The Grainshed, which covers New England, New York and New Jersey, held its first symposium last January, bringing together more than 200 stakeholders to share ideas. The group has created an online grain directory where consumers can find the Northeast farmers, millers, maltsters, breweries, distilleries, bakeries and restaurants dedicated to using local grains.
Not only do these grains come with a feel-good origin story for locavores, local grain growers and bakers maintain that they taste better and contain more nutrients than those grown by larger operations. The grain in your average bag of flour comes from the giant monocrops of the Southeast or Inland Northwest, and it generally includes a mixture from many different farms to get the protein count just right before the nutrients that have been bred out of the wheat are artificially added back into the flour.
The predominant wheat varieties grown in the past 100 years have been bred with two goals in mind—high yields and to make white flour whiter, says Stephen Jones, a wheat breeder and director of Washington State University’s Bread Lab. Flour gets its “whiteness” by having a reduced ash count—a measurement of its mineral content.
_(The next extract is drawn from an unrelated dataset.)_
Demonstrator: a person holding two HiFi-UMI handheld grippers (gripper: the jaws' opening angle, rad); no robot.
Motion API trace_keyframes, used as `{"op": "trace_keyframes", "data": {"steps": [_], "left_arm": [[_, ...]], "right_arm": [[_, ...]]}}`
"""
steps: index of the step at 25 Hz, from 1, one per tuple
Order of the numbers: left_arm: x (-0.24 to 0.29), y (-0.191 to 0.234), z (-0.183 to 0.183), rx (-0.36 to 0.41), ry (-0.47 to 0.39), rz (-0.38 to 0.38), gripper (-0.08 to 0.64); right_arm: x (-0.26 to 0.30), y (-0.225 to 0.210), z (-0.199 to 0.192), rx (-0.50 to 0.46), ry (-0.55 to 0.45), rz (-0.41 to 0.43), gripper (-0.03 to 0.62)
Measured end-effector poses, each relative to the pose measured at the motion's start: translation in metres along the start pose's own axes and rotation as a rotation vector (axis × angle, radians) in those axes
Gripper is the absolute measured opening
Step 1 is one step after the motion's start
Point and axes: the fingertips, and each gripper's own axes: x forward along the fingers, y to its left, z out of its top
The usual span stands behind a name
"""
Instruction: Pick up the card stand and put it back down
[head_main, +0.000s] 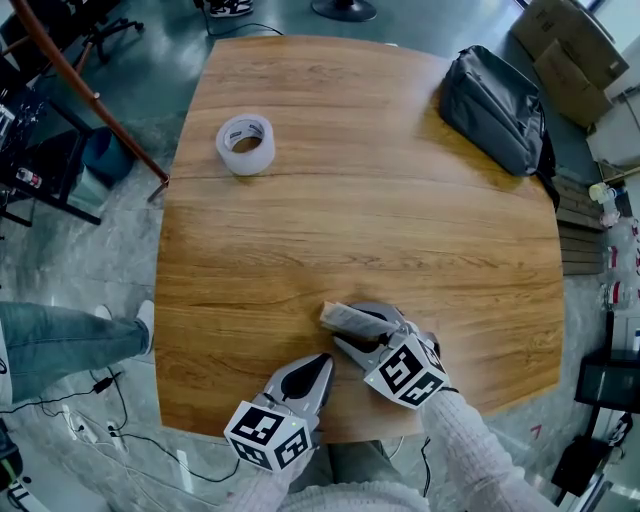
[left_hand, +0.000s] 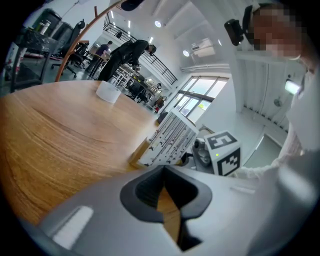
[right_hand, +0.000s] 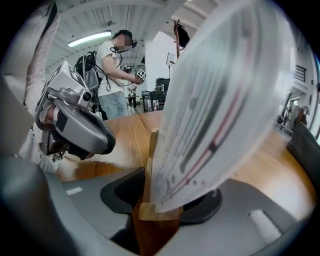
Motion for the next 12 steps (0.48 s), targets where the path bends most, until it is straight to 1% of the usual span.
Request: {"op": "trace_keyframes", "data": {"steps": [6, 12], "left_arm": [[-0.0009, -0.0035, 0.0012, -0.007, -0.008, -0.002, 0.008], [-0.0028, -0.0053, 0.0020, 0.000, -0.010, -0.002, 0.008]], "right_arm": [[0.0000, -0.0002, 0.0003, 0.012, 0.019, -0.025, 0.186], [-0.0006, 0.0012, -0.0001, 0.035, 0.001, -0.048, 0.181]]}}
“The ash is made up of the micronutrients iron, zinc and other metals that are important in our diets,” says Jones. “Modern wheats are lower in ash, thus lower in micronutrients. So, even modern wheats used at 100-percent whole grain have fewer nutrients.”
Craft wheat varieties come from heirloom grains. Breeders like Jones work with these varieties to increase yields while still maintaining the grain’s nutrients. Many bakers notice these extra micronutrients equate to greater flavor.
For Halloran, the benefits of baking with craft grains starts with taste, “because it is incredible,” she says. “We think of flour as a structural component, but it’s actually a taste component.”
Local food advocates see many benefits of a regional food system centered around a staple crop such as grain. Regional food systems can address food insecurities at a local level, and they can have smaller carbon footprints, advocates say.
Only 5 percent of grain consumed in New England is grown in the Northeast, according to a 2014 report by an organization called Food Solutions New England, something the Grainshed is hoping to change. Commitments from brewers like Allagash go a long way in securing future growth. The brewery now incorporates at least some local grains into all of its beers. Perkins acknowledges the higher price of craft malt has been the biggest challenge, but for Allagash, the benefits outweigh the costs.
“It’s been great to see the growth of the industry as a whole,” says Buck, who helps other farmers in the Northeast learn how to grow barley. “There’s been a team effort there to all rise together.”
Correction: March 2, 2021
An earlier version of this article incorrectly stated that Todd Hardie of Vermont’s Thornhill Farm grows and smokes organic rye that he sends to Elmore Mountain Bread. He grows the grains, but no longer smokes them.